→ **WHAT YOU HAVE TO DO**
Everything from the top of the data below through the line with "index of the" should be duplicated exactly, and nothing past it.

→ **STUDY MATERIAL**
*** Begin section ***
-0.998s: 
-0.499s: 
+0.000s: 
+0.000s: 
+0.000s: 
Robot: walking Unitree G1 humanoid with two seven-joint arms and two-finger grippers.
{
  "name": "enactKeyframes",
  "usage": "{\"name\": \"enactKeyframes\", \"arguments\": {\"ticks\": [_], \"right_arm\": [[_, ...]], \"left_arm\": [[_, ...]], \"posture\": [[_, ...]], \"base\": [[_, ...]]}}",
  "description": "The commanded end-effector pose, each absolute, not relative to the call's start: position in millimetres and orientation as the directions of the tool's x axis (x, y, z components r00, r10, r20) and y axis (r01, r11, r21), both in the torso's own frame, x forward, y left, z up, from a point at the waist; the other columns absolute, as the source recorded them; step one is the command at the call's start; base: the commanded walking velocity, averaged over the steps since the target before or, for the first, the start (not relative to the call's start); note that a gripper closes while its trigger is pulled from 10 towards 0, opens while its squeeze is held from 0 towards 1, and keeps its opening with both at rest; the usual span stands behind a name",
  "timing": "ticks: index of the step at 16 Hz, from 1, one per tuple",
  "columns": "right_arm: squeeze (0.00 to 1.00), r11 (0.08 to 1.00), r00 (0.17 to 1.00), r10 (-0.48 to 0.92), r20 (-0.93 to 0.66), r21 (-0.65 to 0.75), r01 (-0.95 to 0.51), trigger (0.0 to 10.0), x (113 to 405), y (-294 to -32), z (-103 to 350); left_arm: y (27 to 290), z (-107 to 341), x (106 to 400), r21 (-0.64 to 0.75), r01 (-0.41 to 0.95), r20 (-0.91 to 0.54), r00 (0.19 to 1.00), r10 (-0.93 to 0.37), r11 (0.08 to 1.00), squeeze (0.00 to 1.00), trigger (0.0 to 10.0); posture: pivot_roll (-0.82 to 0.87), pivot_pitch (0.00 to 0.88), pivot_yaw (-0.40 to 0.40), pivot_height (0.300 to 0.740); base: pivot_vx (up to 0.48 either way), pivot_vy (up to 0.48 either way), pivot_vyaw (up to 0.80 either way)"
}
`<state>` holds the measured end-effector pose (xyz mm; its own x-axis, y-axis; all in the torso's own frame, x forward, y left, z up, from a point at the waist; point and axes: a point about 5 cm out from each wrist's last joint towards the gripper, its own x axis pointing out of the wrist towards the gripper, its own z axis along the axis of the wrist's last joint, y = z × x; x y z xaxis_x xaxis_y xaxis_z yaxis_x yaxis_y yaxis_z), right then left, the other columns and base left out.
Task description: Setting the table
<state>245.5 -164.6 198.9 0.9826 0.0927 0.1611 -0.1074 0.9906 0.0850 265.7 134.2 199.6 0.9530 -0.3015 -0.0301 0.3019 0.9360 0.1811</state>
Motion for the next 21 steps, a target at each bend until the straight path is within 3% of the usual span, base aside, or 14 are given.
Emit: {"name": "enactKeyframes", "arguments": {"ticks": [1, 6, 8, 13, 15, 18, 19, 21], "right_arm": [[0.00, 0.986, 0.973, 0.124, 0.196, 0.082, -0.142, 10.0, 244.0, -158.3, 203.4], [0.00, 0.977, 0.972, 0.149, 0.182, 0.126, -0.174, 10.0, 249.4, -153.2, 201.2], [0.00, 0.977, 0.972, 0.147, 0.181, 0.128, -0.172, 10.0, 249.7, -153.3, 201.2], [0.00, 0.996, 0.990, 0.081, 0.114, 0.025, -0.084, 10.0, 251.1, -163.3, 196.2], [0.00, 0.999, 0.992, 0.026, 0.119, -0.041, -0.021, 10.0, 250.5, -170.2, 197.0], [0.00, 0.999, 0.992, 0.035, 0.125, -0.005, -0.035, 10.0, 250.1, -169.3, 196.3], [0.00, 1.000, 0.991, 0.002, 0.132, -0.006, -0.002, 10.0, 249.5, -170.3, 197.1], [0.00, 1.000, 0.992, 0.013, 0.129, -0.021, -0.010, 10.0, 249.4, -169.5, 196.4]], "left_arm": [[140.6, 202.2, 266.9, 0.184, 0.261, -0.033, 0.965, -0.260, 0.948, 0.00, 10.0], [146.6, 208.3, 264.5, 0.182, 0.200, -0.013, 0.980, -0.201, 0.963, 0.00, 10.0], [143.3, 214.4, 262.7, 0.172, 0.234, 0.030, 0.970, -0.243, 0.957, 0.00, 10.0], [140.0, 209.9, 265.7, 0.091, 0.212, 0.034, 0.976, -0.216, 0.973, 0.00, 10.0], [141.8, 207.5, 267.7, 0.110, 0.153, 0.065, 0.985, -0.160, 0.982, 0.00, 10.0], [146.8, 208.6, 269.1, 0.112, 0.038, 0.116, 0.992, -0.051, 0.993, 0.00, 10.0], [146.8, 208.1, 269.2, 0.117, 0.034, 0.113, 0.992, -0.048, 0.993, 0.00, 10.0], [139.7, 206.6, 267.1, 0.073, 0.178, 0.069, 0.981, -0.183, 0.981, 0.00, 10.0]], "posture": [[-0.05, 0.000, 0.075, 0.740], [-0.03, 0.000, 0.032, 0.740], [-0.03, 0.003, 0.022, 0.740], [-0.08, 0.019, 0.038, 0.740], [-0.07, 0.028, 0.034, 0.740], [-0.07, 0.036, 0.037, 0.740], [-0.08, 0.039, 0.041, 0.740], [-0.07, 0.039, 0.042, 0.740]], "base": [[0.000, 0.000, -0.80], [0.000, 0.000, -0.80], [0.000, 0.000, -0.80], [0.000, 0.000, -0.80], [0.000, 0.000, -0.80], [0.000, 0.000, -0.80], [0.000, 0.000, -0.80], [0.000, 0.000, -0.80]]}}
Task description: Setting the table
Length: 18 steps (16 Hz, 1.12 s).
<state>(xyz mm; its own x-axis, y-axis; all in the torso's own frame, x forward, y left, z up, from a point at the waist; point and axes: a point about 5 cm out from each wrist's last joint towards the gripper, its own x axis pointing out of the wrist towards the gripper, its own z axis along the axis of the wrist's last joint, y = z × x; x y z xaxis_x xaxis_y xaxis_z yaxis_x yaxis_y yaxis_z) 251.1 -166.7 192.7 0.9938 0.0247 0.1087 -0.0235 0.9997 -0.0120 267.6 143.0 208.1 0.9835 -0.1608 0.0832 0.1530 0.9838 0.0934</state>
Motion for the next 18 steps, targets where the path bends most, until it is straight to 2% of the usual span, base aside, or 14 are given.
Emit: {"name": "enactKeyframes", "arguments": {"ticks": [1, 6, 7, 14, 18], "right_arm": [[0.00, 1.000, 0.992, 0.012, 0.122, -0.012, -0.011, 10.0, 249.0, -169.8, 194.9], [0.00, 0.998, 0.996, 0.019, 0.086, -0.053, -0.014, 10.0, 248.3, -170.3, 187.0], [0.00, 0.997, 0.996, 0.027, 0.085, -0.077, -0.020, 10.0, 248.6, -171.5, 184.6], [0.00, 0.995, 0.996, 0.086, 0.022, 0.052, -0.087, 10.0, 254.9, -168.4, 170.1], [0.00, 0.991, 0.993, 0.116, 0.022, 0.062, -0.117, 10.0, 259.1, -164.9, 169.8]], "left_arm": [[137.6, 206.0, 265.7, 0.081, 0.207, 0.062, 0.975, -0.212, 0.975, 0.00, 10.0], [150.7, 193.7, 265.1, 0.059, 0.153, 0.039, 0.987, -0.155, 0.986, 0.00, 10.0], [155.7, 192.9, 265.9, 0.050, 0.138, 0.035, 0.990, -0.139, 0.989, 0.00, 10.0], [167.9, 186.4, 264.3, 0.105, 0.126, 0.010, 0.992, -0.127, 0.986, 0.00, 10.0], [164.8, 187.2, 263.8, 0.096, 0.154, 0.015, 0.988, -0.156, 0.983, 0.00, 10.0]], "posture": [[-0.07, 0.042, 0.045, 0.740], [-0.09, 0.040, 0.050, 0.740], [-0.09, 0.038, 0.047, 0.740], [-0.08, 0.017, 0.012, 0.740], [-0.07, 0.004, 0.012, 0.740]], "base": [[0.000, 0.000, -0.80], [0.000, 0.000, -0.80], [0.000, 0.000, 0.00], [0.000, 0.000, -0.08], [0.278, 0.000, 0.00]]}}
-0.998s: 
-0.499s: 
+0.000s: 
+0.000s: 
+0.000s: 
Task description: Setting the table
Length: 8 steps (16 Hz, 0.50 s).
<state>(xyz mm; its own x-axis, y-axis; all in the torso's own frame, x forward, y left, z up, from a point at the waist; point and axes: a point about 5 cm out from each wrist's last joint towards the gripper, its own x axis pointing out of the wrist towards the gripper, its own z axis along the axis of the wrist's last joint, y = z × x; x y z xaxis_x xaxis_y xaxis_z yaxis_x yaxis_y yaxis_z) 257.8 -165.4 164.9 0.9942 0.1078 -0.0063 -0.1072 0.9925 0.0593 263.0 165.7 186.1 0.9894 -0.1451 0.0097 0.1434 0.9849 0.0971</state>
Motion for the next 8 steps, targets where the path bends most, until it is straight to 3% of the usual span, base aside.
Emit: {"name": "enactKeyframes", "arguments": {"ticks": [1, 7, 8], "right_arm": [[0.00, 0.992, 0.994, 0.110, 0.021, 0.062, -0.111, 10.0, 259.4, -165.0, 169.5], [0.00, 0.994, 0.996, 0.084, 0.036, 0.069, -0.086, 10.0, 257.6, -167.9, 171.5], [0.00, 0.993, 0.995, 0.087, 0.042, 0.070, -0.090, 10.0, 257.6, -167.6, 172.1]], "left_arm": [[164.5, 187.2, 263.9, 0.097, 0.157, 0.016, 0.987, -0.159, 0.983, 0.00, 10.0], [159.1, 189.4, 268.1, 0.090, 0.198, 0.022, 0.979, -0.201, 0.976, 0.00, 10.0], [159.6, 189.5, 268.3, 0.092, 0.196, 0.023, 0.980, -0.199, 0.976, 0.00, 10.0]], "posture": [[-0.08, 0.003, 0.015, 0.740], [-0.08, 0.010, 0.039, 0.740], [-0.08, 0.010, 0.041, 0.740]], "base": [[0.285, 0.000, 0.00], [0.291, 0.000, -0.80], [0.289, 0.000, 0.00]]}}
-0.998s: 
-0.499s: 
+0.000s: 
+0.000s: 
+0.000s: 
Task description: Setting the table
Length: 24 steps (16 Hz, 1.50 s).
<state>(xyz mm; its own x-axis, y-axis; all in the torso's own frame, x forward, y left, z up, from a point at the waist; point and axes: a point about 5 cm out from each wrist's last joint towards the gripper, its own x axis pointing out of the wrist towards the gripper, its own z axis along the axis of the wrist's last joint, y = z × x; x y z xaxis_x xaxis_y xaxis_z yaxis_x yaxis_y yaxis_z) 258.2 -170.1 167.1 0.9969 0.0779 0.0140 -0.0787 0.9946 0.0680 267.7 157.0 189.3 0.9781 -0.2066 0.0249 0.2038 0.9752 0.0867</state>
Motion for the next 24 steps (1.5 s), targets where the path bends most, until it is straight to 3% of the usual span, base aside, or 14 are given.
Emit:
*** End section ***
→ **SOLUTION FOR THIS TASK**
-0.998s: 
-0.499s: 
+0.000s: 
+0.000s: 
+0.000s: 
Robot: walking Unitree G1 humanoid with two seven-joint arms and two-finger grippers.
{
  "name": "enactKeyframes",
  "usage": "{\"name\": \"enactKeyframes\", \"arguments\": {\"ticks\": [_], \"right_arm\": [[_, ...]], \"left_arm\": [[_, ...]], \"posture\": [[_, ...]], \"base\": [[_, ...]]}}",
  "description": "The commanded end-effector pose, each absolute, not relative to the call's start: position in millimetres and orientation as the directions of the tool's x axis (x, y, z components r00, r10, r20) and y axis (r01, r11, r21), both in the torso's own frame, x forward, y left, z up, from a point at the waist; the other columns absolute, as the source recorded them; step one is the command at the call's start; base: the commanded walking velocity, averaged over the steps since the target before or, for the first, the start (not relative to the call's start); note that a gripper closes while its trigger is pulled from 10 towards 0, opens while its squeeze is held from 0 towards 1, and keeps its opening with both at rest; the usual span stands behind a name",
  "timing": "ticks: index of the step at 16 Hz, from 1, one per tuple",

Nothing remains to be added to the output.